Home Depot is regaining momentum after belatedly tackling its biggest fix-it task to date: remodeling itself.

The world’s largest home improvement chain  is redesigning the way it ships merchandise to stores, answers customers’ questions, and showcases its wares on the Internet.

The goal is to improve productivity and expand profits by revamping a slew of business practices that never changed during the company’s mushrooming growth in the 1980s and 1990s, and that look primitive compared to current trends in retailing.

The most dramatic change is that Home Depot is phasing out the antiquated practice of having suppliers send dozens of half-empty trucks directly to its more than 2,200 stores.

A network of “rapid deployment” warehouse centers being completed this year will combine shipments, trim costs and cut truck trips to stores by up to 50%. That will let more of Home Depot’s orange-apron-wearing workers shift from shipping docks to store aisles, in hopes of tackling a festering reputation for bad service.

Home Depot is claiming a “late-mover” advantage will allow it to avoid the costly mistakes that other retailers made modernizing operations.

Home Depot executives concede that the company’s supply chain still won’t be state of the art after the upgrade, though it will be a big step forward.

To tackle the perception that Home Depot workers are always too busy to help customers, the company is spending $60 million on hand-held devices that will help workers check on the spot if something is in stock.

Communication was also a problem at Home Depot.
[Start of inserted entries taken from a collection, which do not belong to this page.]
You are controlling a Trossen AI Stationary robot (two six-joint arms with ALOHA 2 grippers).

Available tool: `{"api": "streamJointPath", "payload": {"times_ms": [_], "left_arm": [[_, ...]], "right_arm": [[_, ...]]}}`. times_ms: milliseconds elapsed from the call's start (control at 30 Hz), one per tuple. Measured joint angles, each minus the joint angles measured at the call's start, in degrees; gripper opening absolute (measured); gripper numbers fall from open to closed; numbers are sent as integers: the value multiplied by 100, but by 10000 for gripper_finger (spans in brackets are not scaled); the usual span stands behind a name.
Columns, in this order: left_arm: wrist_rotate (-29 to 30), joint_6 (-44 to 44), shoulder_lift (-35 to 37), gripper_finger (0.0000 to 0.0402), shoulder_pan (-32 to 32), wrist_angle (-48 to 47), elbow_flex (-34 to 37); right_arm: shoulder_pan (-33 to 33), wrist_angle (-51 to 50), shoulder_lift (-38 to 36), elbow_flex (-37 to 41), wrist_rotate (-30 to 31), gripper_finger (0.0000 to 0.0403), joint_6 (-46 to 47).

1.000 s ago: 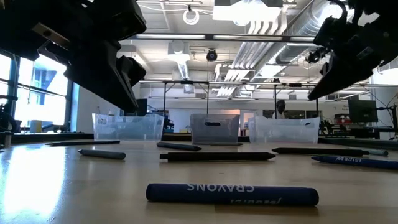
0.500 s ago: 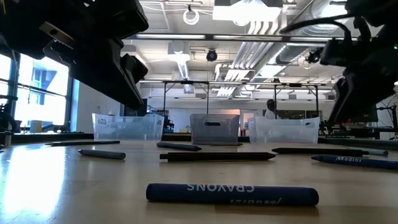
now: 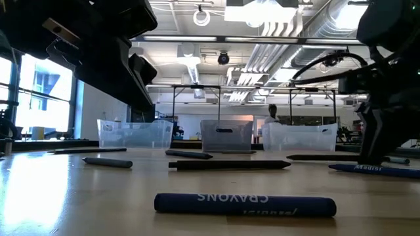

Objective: Sort crayons/erasers/pens/pencils in bins
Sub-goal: Put the black pen into the left transparent bin

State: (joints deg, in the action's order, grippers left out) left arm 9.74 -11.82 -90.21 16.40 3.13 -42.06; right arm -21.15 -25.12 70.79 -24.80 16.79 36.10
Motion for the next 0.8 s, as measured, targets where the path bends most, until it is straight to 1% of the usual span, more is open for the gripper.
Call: {"api": "streamJointPath", "payload": {"times_ms": [267, 533, 667, 800], "left_arm": [[16, -136, 0, 0, -12, 18, 0], [12, -895, 0, 0, -212, 235, 0], [-28, -1227, 0, 0, -292, 386, 0], [-17, -1348, 0, 0, -293, 511, 0]], "right_arm": [[12, 141, 285, -17, -214, 101, -3], [12, 185, 287, -8, -322, 48, 127], [12, 217, 288, -4, -329, 33, 141], [12, 269, 288, 3, -326, 30, 131]]}}
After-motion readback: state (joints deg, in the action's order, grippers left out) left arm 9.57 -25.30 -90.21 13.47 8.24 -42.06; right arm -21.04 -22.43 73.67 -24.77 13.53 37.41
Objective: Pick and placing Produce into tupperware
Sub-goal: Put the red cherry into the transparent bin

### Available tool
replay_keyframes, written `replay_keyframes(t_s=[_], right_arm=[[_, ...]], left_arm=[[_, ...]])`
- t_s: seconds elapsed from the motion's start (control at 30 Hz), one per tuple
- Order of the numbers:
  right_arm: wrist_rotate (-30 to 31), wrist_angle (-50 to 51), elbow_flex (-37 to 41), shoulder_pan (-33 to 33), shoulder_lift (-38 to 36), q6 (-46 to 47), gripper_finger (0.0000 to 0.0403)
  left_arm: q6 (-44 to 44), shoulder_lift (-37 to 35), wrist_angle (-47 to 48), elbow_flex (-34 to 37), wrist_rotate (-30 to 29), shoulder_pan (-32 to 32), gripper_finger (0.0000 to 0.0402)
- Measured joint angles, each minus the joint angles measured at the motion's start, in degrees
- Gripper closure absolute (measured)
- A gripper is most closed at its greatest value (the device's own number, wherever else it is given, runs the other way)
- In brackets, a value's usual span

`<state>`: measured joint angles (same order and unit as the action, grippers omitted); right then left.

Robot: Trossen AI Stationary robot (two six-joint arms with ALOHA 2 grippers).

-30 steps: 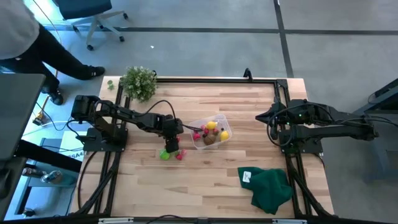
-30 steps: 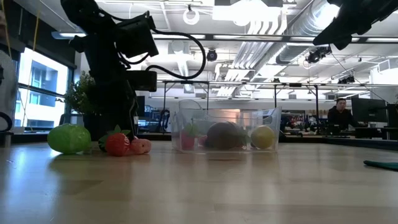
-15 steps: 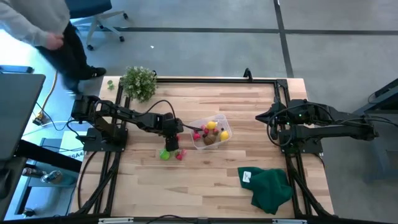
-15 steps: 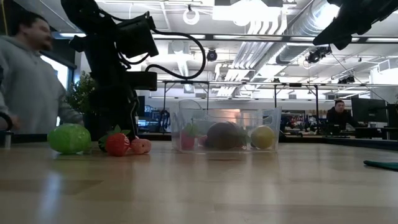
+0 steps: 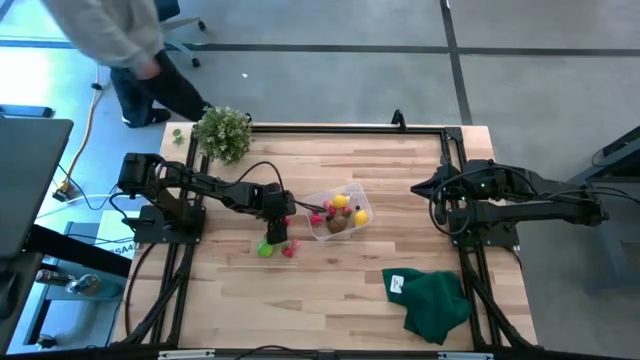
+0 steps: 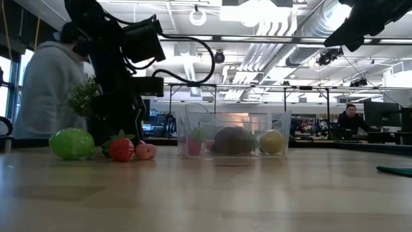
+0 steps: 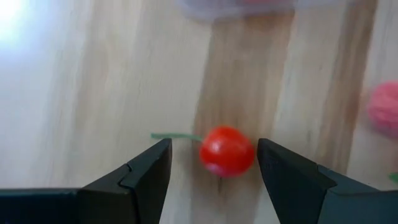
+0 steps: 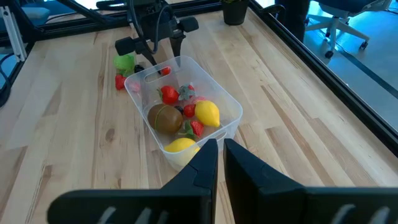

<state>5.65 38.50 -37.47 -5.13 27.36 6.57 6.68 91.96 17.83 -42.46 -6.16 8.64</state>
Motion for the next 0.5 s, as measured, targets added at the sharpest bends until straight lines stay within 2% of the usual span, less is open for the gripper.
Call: replay_keyframes(t_s=[0.33,0.5], right_arm=[[0.00,0.00,0.00,0.00,0.00,-0.02,0.0384],[-0.01,0.00,0.00,0.00,0.02,0.00,0.0384]], left_arm=[[-0.01,0.95,-1.32,0.02,1.84,-0.04,0.0177],[0.02,0.95,-1.32,0.02,2.72,-0.04,0.0206]])
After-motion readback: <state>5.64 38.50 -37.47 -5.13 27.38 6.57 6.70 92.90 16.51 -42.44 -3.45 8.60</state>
Mr. Ellison said he was stunned to discover that store managers were drowning in hundreds of emails from headquarters.

So Mr. Ellison says he cut it to one email a week, on Monday, and set up a hotline for managers to complain if the edict is violated.

In addition to its supply chain fixes, Home Depot is waking up to the Internet after being embarrassed that Amazon.com — which sells more drills online than Home Depot. Now the company is building a site that not only sells what stores do, but features do-it-yourself videos to help customers with projects. “We’re now building a site that fixes people’s problems.”